> _EXERCISE OBJECTIVE_: Go through the records and report each line holding the string "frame".

──────

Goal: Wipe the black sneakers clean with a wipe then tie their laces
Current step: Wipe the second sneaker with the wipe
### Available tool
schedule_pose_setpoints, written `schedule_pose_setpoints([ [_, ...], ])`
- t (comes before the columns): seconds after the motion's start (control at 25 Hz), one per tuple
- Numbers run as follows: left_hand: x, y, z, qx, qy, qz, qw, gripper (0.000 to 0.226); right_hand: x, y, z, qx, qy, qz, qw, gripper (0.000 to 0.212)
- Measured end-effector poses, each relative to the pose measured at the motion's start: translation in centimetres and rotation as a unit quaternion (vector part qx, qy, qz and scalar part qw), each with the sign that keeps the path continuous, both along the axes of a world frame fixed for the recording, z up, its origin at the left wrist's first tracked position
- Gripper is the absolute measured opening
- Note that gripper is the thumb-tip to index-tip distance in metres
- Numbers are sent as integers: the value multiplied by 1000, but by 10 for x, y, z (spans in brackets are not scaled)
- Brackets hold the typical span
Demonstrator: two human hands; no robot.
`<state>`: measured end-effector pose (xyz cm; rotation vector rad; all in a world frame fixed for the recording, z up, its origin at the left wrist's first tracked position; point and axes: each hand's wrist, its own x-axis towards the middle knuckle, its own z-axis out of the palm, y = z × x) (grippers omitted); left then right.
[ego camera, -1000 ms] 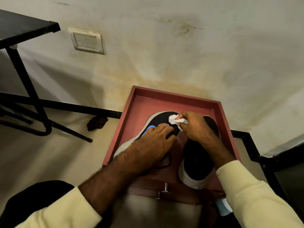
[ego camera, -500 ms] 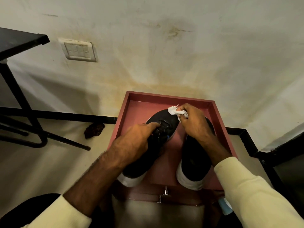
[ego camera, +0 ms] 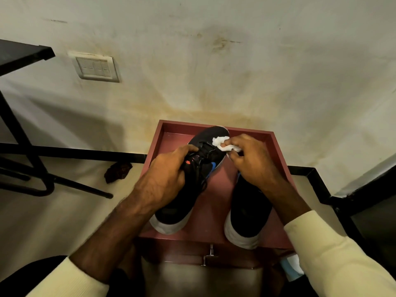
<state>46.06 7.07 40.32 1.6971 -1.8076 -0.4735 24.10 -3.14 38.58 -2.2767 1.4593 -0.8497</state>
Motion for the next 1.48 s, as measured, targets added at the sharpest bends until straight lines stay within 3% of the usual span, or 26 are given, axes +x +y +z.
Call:
schedule_pose_setpoints([
  [0.12, 5, -1, -5, 25, 45, 14, 999, 54, -5, 4, 2, 54, 28, 67, 996, 27],
  [0.28, -1, -5, -10, 25, 142, 37, 989, 56, -8, 0, 9, 30, -87, -26, 995, 22],
  [0.36, -2, -13, -11, 27, 198, 55, 978, 53, 1, 7, 9, 33, -109, -23, 993, 19],
  [0.56, 9, -29, -16, 54, 403, 156, 900, 49, 21, 37, -1, 87, -131, 101, 982, 11],
  [0.72, 15, -27, -8, 57, 486, 198, 849, 47, 13, 47, 10, 98, -123, 204, 966, 15],
  [0.88, 22, -31, -4, 61, 520, 233, 820, 45, -3, 52, 27, 88, -67, 314, 943, 20],
  [1.08, 15, -29, 1, 77, 526, 238, 813, 42, -1, 50, 22, 33, -112, 200, 973, 24],
  [1.2, 21, -31, 5, 73, 535, 257, 801, 40, 2, 59, 25, 7, -113, 251, 961, 23],
  [1.32, 31, -34, 4, 40, 545, 283, 788, 43, 7, 71, 26, -22, -65, 299, 952, 27],
  [1.48, 32, -35, 0, 33, 544, 298, 784, 43, 13, 79, 15, -155, 41, 344, 925, 20],
])
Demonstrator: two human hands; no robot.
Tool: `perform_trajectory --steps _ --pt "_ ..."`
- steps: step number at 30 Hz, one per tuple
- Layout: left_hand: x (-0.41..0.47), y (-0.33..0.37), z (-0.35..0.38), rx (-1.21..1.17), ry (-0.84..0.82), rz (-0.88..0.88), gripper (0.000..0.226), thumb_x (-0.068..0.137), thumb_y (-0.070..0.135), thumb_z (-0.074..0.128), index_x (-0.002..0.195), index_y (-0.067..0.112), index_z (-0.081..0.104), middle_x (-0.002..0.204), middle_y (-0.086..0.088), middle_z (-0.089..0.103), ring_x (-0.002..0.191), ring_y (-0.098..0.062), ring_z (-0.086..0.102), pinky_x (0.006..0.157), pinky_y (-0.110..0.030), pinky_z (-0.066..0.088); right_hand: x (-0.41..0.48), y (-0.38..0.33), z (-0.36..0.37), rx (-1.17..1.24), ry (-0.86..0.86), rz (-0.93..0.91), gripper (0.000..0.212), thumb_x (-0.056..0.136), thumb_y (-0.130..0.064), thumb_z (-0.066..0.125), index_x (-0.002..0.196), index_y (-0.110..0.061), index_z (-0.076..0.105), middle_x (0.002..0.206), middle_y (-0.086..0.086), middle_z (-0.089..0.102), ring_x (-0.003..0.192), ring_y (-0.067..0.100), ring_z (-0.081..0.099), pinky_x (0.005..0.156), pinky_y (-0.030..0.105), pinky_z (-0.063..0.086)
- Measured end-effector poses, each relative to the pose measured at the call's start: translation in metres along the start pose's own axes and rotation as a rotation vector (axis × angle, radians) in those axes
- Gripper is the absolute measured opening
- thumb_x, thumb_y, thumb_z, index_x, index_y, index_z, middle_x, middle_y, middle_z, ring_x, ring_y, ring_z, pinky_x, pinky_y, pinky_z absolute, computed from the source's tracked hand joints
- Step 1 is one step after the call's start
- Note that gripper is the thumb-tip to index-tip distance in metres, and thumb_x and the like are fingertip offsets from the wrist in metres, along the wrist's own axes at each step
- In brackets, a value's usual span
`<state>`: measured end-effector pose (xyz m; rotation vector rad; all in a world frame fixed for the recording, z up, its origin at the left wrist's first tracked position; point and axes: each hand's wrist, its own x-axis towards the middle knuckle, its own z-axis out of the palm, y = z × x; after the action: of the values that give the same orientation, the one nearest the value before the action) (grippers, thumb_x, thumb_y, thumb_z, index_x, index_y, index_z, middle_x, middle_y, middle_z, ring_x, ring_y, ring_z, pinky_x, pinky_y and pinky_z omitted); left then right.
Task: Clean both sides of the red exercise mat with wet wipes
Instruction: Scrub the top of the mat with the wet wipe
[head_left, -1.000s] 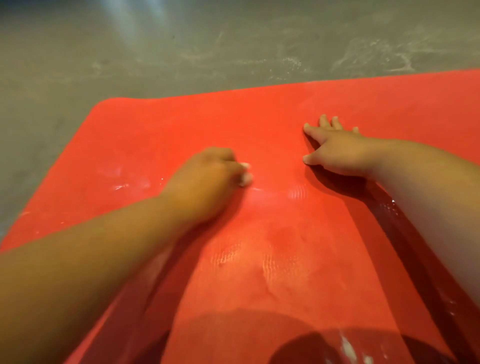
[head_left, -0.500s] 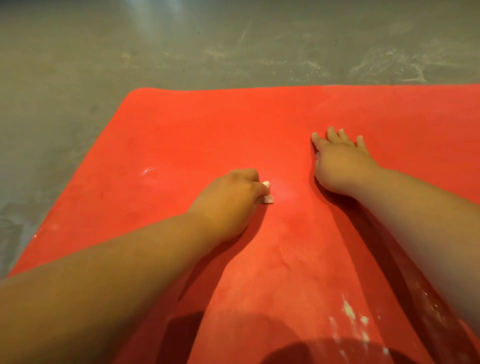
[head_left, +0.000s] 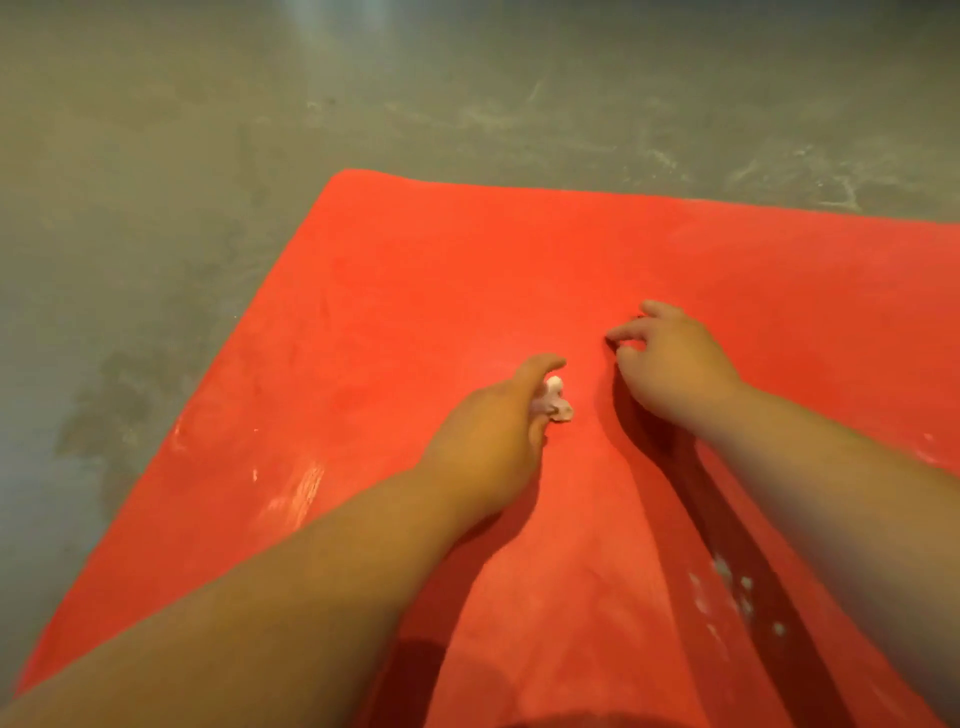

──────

> _EXPECTED ANSWER_:
- Measured end-effector poses, each relative to the pose measured at the motion's start: translation in centimetres and rotation as a unit quaternion (vector part qx, qy, qz and scalar part qw), each with the sign that keeps the path continuous, both along the axes of a world frame fixed for the recording, z up, its origin at the left wrist's first tracked position
`<state>`: measured end-effector pose (xyz cm; rotation vector rad; all in a world frame fixed for the recording, z up, its origin at the left wrist's first tracked position; point and axes: each hand's wrist, its own x-axis towards the middle knuckle, its own z-axis out of the palm, y = z × x) (grippers omitted); left then right.
`<state>`: measured end-effector pose (xyz m; rotation vector rad; all in a world frame fixed for the recording, z up, its origin at the left wrist's first tracked position; point and axes: each hand's wrist, its own x-axis towards the middle knuckle, its own z-axis out of the palm, y = z × x; after the action: of the values that give the same orientation, the one nearest the value before the action) (grippers, thumb_x, thumb_y, thumb_z, index_x, index_y, index_z, middle_x, middle_y, middle_z, ring_x, ring_y, ring_z, pinky_x, pinky_y and pinky_z omitted); left then right.

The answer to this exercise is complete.